This is an abstract for “Digital Scholarship and Open Science in Psychology and the Behavioural
Sciences”, a Dagstuhl Perspectives Seminar (15302) held in the week commencing 20 July 2015. The workshop brought together computer scientists, computational biologists and people from the behavioural sciences. The workshop explored eScience, data, data standards and ontologies in psychology and other behavioural sciences. This abstract gives my view on the advent of eScience in parts of biology and the role open data and metadata supplied by ontologies played in this change.
There is a path that can be traced with the use of open data in the biological domain and the rise in the use of ontologies for describing those data. Biology has had open repositories for its nucleic acid and protein sequence data and controlled vocabularies were used to describe those data. These sequence data are core, ground truth in biology; all else comes from nucleic acids and, these days, the environment. As whole genome sequences became available, different organism communities found that the common vocabulary used to represent sequences facilitated their comparison at that level, but a lack of a common vocabulary for what was known about those sequences blocked the comparison of the knowledge of those sequences. Thus we could tell that sequence A and sequence B were very similar, but finding that the function, processes in which they were involved and where they were to be found etc. was much more difficult, especially for computers. Thus biologists created common vocabularies, delivered by ontologies, for describing the knowledge held about sequences. This has spread too many types of data and many types of biological phenomenon, from genotype to phenotype and beyond, so that there is now a rich, common language for describing what we know about biological entities of many types.

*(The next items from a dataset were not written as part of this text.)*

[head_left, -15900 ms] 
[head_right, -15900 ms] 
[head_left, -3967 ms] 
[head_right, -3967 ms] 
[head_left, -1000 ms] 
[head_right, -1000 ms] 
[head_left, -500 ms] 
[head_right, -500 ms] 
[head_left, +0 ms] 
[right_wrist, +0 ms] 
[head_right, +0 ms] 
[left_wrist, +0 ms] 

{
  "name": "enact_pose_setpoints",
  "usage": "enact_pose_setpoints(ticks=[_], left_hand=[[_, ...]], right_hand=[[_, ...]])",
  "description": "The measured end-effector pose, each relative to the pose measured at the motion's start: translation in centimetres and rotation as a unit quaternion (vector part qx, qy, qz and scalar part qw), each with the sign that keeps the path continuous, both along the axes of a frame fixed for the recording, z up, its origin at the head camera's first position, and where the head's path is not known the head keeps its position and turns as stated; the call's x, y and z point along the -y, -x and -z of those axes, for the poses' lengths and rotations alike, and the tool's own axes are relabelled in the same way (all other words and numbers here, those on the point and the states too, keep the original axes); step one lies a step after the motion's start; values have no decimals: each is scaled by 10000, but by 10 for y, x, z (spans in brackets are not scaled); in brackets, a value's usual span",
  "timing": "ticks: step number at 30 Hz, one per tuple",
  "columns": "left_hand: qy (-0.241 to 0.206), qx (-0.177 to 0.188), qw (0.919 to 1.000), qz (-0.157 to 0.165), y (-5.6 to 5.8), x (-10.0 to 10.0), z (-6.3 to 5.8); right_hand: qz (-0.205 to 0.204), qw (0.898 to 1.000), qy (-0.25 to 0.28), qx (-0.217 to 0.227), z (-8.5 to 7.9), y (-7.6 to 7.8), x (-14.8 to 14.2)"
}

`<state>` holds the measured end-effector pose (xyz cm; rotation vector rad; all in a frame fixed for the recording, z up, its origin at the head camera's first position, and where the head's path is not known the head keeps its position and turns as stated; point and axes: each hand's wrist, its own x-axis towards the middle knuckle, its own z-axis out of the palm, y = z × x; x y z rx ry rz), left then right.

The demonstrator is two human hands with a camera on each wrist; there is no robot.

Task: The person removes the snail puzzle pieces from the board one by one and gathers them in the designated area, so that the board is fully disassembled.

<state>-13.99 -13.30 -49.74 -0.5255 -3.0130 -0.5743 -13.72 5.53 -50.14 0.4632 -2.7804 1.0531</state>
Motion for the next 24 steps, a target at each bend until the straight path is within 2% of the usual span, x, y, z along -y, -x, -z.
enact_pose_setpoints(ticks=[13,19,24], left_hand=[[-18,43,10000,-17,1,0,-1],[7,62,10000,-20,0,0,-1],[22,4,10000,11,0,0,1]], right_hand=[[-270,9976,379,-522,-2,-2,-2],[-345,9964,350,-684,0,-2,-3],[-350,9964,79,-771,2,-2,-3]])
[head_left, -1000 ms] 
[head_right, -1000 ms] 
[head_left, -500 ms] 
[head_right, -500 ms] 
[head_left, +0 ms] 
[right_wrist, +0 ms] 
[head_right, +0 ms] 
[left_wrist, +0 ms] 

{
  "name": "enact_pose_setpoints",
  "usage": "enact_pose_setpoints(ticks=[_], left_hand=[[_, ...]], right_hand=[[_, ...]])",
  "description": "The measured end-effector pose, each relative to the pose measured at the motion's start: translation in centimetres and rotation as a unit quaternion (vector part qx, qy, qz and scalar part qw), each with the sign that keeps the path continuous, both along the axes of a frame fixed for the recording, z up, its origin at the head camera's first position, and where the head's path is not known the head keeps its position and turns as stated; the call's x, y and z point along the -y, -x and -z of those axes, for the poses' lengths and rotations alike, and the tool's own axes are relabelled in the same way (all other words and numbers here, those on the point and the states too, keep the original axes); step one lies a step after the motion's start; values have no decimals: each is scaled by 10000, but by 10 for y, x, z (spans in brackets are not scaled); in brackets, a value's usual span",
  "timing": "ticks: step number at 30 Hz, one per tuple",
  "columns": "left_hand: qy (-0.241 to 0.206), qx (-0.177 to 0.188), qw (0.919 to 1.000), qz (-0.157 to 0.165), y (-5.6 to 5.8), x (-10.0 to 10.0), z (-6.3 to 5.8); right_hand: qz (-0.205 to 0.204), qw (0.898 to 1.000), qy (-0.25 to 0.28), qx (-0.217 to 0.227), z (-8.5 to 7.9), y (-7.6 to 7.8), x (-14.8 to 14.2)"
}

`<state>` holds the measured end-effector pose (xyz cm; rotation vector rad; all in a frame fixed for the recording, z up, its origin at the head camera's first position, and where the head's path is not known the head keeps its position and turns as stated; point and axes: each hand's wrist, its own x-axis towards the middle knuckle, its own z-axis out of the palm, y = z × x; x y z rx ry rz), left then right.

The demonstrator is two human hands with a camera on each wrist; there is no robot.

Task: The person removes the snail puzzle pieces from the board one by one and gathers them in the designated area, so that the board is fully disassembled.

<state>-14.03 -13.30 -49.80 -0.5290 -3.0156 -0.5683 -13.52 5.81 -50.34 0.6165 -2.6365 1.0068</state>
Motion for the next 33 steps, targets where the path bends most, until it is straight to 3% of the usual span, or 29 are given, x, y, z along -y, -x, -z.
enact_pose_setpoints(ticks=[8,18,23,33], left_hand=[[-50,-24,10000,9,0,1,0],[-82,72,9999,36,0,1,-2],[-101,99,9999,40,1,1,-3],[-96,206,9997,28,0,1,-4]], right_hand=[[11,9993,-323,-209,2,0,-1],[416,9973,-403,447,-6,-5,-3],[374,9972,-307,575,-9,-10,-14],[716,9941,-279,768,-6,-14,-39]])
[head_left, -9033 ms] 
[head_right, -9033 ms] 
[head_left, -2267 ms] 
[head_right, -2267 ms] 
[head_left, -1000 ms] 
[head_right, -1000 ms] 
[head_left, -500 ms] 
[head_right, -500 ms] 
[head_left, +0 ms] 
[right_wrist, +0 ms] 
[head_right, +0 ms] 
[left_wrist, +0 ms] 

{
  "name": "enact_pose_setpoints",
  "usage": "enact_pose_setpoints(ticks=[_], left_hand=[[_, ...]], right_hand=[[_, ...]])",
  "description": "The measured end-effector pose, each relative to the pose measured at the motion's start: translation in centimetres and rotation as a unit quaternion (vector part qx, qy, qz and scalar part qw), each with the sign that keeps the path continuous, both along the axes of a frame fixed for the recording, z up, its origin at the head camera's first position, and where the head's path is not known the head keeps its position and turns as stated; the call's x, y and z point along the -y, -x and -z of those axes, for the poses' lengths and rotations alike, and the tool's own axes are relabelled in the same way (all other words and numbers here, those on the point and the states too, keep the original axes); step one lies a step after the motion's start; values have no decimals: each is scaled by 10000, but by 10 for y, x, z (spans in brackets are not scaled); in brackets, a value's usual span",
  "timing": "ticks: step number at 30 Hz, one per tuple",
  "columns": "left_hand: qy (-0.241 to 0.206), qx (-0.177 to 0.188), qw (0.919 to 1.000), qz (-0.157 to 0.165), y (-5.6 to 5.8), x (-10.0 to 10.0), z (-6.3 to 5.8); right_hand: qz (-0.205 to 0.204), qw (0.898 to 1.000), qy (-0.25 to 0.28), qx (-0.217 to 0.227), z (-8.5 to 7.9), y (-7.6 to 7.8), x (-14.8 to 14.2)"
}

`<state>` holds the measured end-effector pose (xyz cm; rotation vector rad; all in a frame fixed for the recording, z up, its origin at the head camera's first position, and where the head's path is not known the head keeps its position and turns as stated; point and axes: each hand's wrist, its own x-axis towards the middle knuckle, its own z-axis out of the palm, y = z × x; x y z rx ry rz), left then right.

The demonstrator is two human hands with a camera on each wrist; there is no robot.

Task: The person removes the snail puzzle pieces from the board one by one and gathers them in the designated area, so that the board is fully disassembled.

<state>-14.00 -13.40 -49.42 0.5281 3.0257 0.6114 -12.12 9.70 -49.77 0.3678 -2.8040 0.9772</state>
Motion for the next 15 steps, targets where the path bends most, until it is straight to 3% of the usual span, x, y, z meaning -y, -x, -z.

At roughly the same time was the advent of eScience. The availability of data and tools open and available via the Web, together with sufficient network infra-structure to use them, led to systems that co-ordinated distributed resources to achieve some scientific goal, often in the form of workflows. Open tools, open data, open standards, open, common metadata all contribute to this working, but it can be done in stages; not all has to be perfect for something to happen – just availability of data will help, irrespective of its metadata. Open data will, however provoke the advent of common data and metadata standards, as people wish to do more and do it more easily.
In summary, we can use the FAIR principles (Findable, Accessible, Interoperable and re-usable) to chart this story. First we need data and tools to be accessible and this means openness. Metadata, via ontologies, also have a role to play in this accessibility – do we know what those data are etc.? Metadata has an obvious role in making tools and data findable – calling the same things by the same term and knowing what those terms mean makes things findable. The same argument works for interoperable tools and data.